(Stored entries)
· · · ·
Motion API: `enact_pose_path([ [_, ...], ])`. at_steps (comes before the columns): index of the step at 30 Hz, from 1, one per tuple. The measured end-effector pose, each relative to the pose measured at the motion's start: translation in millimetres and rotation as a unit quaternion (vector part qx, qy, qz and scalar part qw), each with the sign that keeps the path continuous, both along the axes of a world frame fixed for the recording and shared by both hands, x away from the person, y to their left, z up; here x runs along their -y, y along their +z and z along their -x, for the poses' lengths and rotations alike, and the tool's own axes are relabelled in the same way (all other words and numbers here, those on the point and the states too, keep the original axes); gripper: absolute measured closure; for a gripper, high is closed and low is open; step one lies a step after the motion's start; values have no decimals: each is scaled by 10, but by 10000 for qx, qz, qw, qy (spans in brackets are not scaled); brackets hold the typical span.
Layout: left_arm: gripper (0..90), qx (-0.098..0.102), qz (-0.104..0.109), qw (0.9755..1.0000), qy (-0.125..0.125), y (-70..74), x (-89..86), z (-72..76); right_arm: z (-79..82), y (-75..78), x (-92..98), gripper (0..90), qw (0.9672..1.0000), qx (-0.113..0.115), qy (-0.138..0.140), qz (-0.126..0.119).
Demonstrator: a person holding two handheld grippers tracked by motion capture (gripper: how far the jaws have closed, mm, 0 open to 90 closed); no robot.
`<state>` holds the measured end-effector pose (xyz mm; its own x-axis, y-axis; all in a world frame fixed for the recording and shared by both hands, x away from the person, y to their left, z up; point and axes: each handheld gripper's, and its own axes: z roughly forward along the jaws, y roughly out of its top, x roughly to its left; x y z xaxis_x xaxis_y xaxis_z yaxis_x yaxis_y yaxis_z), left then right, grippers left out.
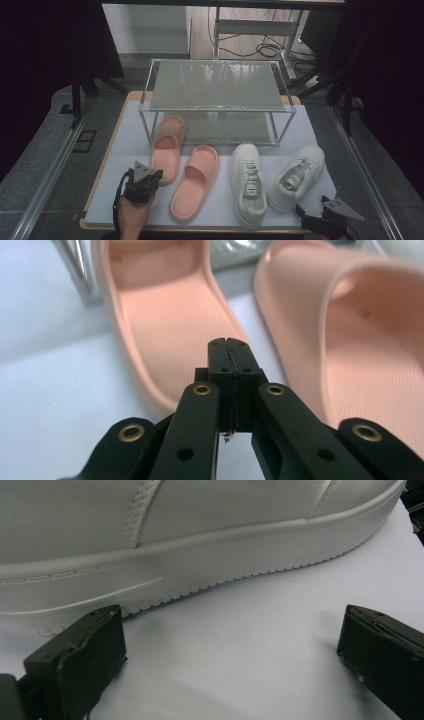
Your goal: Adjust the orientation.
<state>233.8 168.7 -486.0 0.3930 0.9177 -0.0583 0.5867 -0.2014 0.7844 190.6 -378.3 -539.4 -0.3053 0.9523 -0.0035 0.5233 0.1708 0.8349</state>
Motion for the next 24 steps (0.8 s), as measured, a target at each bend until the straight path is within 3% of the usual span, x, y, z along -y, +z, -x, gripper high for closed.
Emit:
enact_pose_path([
  [5,899,-114,15,9999,-30,-87,-17,121,0,0,-1,0,10000,-4,-2,-2],
  [8,900,-181,-81,9998,-54,-166,10,167,1,0,-2,0,10000,-11,-4,-8],
  [24,899,-319,-260,9991,54,-292,-3,108,1,0,-2,0,10000,-9,-1,-5],
])
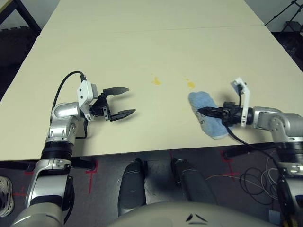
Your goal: Wipe the water off the table with a rag.
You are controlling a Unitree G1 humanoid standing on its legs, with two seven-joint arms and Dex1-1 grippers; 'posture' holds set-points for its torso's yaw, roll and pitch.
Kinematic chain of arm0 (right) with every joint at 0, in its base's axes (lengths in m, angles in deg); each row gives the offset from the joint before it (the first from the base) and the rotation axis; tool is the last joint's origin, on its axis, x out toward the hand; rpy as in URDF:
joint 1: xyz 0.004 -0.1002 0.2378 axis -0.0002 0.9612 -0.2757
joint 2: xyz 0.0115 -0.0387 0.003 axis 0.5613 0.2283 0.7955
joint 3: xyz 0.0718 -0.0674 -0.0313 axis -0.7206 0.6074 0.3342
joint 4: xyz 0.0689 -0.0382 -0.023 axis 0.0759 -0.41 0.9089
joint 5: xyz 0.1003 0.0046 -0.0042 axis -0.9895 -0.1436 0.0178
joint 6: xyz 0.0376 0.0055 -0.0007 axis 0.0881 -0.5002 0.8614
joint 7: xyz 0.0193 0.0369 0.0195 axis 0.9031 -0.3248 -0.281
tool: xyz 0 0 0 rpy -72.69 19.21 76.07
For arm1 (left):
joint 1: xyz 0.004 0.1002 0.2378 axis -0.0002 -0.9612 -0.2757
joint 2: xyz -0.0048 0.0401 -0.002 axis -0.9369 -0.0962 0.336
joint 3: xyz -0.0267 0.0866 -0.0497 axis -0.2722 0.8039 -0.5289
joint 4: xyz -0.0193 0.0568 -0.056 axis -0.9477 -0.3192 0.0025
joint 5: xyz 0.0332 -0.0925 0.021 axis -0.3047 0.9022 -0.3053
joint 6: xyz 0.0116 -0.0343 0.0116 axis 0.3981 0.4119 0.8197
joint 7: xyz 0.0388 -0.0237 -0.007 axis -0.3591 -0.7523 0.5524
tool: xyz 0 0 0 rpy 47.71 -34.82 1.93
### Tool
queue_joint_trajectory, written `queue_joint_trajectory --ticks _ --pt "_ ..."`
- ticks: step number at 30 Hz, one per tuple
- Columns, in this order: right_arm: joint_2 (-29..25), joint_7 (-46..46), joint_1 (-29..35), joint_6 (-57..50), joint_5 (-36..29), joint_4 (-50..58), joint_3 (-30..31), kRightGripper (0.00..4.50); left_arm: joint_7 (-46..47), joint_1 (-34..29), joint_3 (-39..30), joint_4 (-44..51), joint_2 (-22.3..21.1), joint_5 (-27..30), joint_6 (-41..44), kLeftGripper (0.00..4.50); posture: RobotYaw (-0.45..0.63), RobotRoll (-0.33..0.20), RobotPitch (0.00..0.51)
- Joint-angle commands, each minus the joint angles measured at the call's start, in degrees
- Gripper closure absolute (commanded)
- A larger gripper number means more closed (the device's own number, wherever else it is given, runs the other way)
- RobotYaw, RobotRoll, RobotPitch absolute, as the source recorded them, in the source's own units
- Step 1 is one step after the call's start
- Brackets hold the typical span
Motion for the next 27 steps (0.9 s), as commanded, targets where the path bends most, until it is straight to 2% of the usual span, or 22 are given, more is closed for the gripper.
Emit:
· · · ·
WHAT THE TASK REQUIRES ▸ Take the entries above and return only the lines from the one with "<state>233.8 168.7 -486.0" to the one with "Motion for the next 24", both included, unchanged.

RESPONSE AREA ▸
<state>233.8 168.7 -486.0 0.3930 0.9177 -0.0583 0.5867 -0.2014 0.7844 190.6 -378.3 -539.4 -0.3053 0.9523 -0.0035 0.5233 0.1708 0.8349</state>
Motion for the next 24 steps (0.8 s), as measured, a target at each bend until the straight path is within 3% of the usual span, x, y, z along -y, +z, -x, gripper high for closed.

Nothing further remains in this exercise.